Neighbor News
Open-topped coal trains dump pollution into the Bay & neighborhoods
SF Baykeeper needs your help: Please send your photos

The coal industry transports millions of tons of coal through the Bay Area every year. Coal dust—linked to bronchitis, asthma, and heart disease—blows out of the cars and into the Bay and neighborhoods near train tracks. Each car pollutes nearly 500 pounds of coal per trip.
That’s why Baykeeper and partners at frontline groups across the country recently petitioned the EPA to regulate coal cars. The Clean Water Act gives the EPA the authority to control this source of pollution, but the agency has failed to do so.
As the Bay’s lawyers, Baykeper is asking the agency to do its job, so the Bay—and you and your neighborhood—can be free of toxic coal dust.
Baykeeper also needs your help. In order to make the strongest case possible Baykeeper is looking for photographs of open coal cars and evidence of coal pollution in Richmond, Martinez, Vallejo, Stockton, and other Bay Area neighborhoods located near train tracks or coal terminals. With your permission, Baykeeper will include your photos as part of the evidence in advocacy and legal efforts to stop coal trains from polluting the Bay Area.
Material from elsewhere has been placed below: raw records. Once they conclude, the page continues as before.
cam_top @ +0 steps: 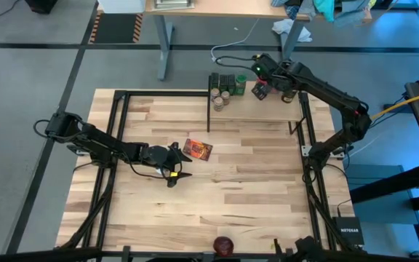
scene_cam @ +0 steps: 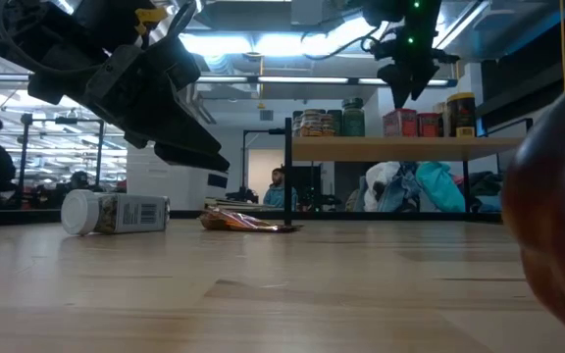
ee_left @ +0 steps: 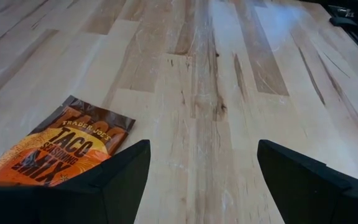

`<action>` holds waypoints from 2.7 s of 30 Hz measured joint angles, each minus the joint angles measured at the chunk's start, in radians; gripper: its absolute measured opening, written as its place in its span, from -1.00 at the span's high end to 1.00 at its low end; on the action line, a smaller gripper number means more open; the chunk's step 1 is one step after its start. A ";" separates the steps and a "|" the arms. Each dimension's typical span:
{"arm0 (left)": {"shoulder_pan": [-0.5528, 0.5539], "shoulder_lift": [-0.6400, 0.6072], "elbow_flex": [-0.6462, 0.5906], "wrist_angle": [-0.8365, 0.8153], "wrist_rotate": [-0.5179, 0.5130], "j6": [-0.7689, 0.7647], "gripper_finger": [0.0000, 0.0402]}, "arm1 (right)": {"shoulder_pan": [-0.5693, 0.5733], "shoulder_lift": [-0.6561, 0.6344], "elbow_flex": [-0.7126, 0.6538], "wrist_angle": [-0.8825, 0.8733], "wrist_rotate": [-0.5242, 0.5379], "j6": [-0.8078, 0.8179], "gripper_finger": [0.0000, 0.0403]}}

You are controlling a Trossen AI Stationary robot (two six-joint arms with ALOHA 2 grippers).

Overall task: Shelf spices
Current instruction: Put the red seasoning can on the shelf

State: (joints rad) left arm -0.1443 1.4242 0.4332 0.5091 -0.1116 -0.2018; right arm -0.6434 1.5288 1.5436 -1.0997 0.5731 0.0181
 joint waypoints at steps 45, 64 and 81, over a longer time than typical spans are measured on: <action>0.000 0.000 0.000 0.000 0.000 0.000 -0.44 | 0.013 0.098 0.036 0.106 0.046 -0.025 -0.64; 0.000 0.000 0.000 -0.001 0.000 -0.001 -0.44 | -0.018 0.098 0.036 0.115 0.093 -0.001 -0.64; -0.002 0.000 0.000 -0.002 0.000 -0.020 -0.44 | 0.247 -0.024 0.049 -0.175 0.132 0.107 -0.64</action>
State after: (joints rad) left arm -0.1459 1.4242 0.4332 0.5068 -0.1116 -0.2218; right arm -0.3968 1.5046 1.5925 -1.2742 0.7048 0.1249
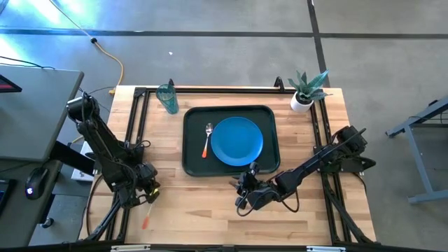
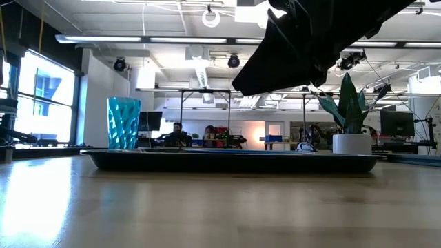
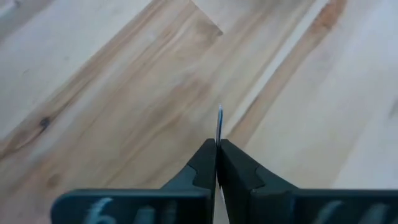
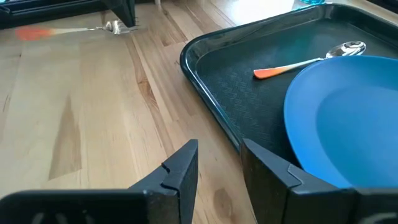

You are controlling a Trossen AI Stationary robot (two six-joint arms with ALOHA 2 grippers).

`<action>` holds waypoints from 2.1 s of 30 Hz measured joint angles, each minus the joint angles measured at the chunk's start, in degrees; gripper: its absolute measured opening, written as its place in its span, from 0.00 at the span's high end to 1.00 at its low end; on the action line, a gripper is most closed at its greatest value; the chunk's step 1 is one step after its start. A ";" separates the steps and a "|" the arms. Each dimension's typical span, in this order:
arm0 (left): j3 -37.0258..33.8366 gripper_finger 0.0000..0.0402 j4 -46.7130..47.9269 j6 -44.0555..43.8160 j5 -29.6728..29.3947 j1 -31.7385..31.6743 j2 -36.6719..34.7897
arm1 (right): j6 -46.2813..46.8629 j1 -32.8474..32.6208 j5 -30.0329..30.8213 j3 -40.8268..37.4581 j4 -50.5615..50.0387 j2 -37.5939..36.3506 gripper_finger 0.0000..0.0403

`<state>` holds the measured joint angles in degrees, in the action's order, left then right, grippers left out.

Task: Pick and place plate/cup/fork/spoon on tray
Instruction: Put the orange fork on the black tray

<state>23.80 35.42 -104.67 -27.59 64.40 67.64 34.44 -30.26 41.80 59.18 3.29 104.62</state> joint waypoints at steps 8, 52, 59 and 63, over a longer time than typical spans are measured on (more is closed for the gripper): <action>0.46 0.99 2.19 0.67 -7.18 0.00 -2.45 | -2.04 0.01 0.20 0.00 1.16 0.00 0.72; 3.35 1.00 -51.10 94.43 18.11 -83.47 5.95 | -20.59 5.18 -5.62 0.00 6.91 -0.01 0.72; 3.40 1.00 -53.34 92.71 18.28 -83.69 14.97 | -21.46 5.55 -5.94 0.00 6.91 0.00 0.72; 3.40 0.99 -55.52 90.81 17.34 -83.69 18.33 | -21.46 5.55 -6.01 0.00 7.05 0.00 0.72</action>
<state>27.20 -20.11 -13.85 -10.25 -19.29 85.97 12.97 -24.71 35.79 59.18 10.34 104.62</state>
"We’ve been on patrol on the boat and seen coal trains traveling along the Bay’s shoreline and through Martinez and Richmond," said Baykeeper’s executive director Sejal Choksi-Chugh. “There’s absolutely no excuse for the coal and railroad industries to pollute the Bay and poison people this way.”
Please post your photos and any notes to Baykeeper’s pollution hotline. You can also sign up here to receive updates about Baykeeper’s legal action to curb coal dust, as well as pollution around the Bay.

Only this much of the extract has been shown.